As if on cue, I woke up this morning in the same place I often do: cycling through my emails; my endless to-do list; the people I haven’t called, visited, followed-up with; all the reasons I’m unqualified for this job. It has been a wearying few weeks, a wilderness of phone calls, of bouncing between hospitals, the office, home, never fully landing anywhere. I am a constant witness to life and light and grace, but also a constant questioner of my worthiness to see it. I may not always know who I am, but God knows.
Psychologists Pauline Rose Clance and Suzanne Imes developed the concept of imposter syndrome in 1978. Since then, we’ve filled conferences and engaged endless special speakers trying to help women and people of color, those most likely to feel like imposters. But recently I read in the Harvard Business Review that despite all this, we’ve never done anything to address the root cause: the micro (and macro) aggressions that tear people down. We’ve replaced what was with more of the same. We load messages that some people don’t deserve what they’ve earned with the idea that your doubts are something else you must overcome and failure to do so is another piece of proof that you don’t belong here.

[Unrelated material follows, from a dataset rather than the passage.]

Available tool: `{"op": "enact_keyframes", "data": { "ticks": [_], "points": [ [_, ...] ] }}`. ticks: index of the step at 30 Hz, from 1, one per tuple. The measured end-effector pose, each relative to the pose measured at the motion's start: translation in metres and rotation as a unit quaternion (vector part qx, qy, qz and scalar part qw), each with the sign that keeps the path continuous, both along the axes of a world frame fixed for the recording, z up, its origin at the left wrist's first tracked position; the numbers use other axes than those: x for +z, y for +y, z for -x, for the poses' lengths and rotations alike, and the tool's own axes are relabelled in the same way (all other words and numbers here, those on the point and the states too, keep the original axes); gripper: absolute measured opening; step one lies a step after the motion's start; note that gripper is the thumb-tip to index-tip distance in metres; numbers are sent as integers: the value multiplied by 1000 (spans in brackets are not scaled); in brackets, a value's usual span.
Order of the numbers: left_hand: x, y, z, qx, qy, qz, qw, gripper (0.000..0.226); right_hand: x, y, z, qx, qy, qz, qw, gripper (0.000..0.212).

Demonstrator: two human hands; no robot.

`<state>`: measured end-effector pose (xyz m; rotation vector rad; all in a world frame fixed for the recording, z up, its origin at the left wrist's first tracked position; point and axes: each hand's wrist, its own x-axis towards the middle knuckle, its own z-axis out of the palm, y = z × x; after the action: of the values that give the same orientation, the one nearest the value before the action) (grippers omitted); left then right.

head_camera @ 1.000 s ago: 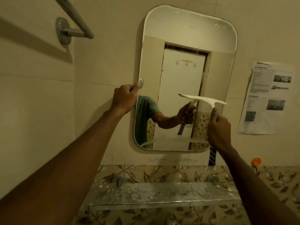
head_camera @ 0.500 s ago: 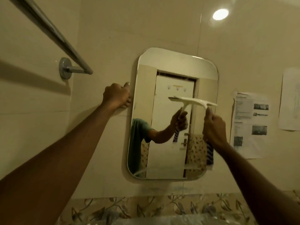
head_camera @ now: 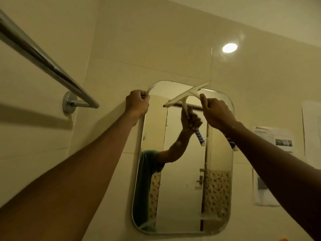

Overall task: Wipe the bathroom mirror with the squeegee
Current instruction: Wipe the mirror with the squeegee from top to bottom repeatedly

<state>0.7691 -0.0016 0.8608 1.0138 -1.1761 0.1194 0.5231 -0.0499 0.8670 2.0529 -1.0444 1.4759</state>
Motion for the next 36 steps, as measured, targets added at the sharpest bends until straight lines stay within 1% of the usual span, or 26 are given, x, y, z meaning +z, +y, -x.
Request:
{"op": "enact_keyframes", "data": {
  "ticks": [3,6,8,10,12,14,17,19,22,24,26,28,31,33,35,36],
  "points": [
    [0,-5,-2,7,0,13,1000,23,-21,-10,28,22,-24,-5,999,52],
    [0,-8,-4,12,-6,15,1000,24,-68,-20,56,36,-73,-12,997,56],
    [0,-8,-5,19,-11,17,1000,25,-102,-20,69,30,-96,-36,994,61],
    [0,-7,-5,22,-16,17,999,24,-118,-15,76,26,-91,-76,993,65],
    [0,-6,-5,26,-23,15,999,24,-103,-5,76,20,-69,-92,993,65],
    [1,-5,-6,30,-29,11,999,23,-68,7,69,17,-56,-73,996,61],
    [1,-3,-8,30,-35,6,999,22,-18,16,58,22,-85,-63,994,57],
    [0,-3,-9,32,-38,3,999,22,-14,12,53,22,-115,-76,990,57],
    [-1,-3,-8,41,-41,3,998,22,-59,5,51,18,-154,-116,981,59],
    [-2,-3,-7,46,-41,0,998,23,-102,5,57,0,-152,-150,977,63],
    [-2,-1,-5,45,-41,-8,998,23,-123,11,65,-15,-141,-191,971,64],
    [-1,1,-5,42,-44,-14,998,24,-110,19,70,-14,-131,-211,969,61],
    [-1,2,-6,36,-44,-15,998,23,-47,26,63,-26,-126,-151,980,57],
    [-1,2,-7,31,-45,-14,998,23,-7,29,55,-27,-134,-134,981,54],
    [-1,0,-8,34,-47,-14,998,23,7,27,51,-24,-148,-153,977,52],
    [-1,-1,-8,39,-49,-14,998,23,3,27,50,-27,-150,-170,974,52]
  ]
}}
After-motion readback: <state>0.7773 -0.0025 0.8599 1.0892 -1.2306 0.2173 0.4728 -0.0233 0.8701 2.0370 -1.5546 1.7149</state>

The disciplines of Lent, then—self-examination, fasting, sacrificial giving and acts of love—are aimed at helping others see and feel and know what God knows: that they—we—are Children of God.
Who do you think you are, Beloved? The unending truth of grace is that God knows who you are. The season of Lent asks us again and again to return to this truth, the truth revealed in our baptisms: this is my beloved child. God knows who you are.
*Richard Swanson introduced me to this metaphor in Provoking the Gospel of Luke.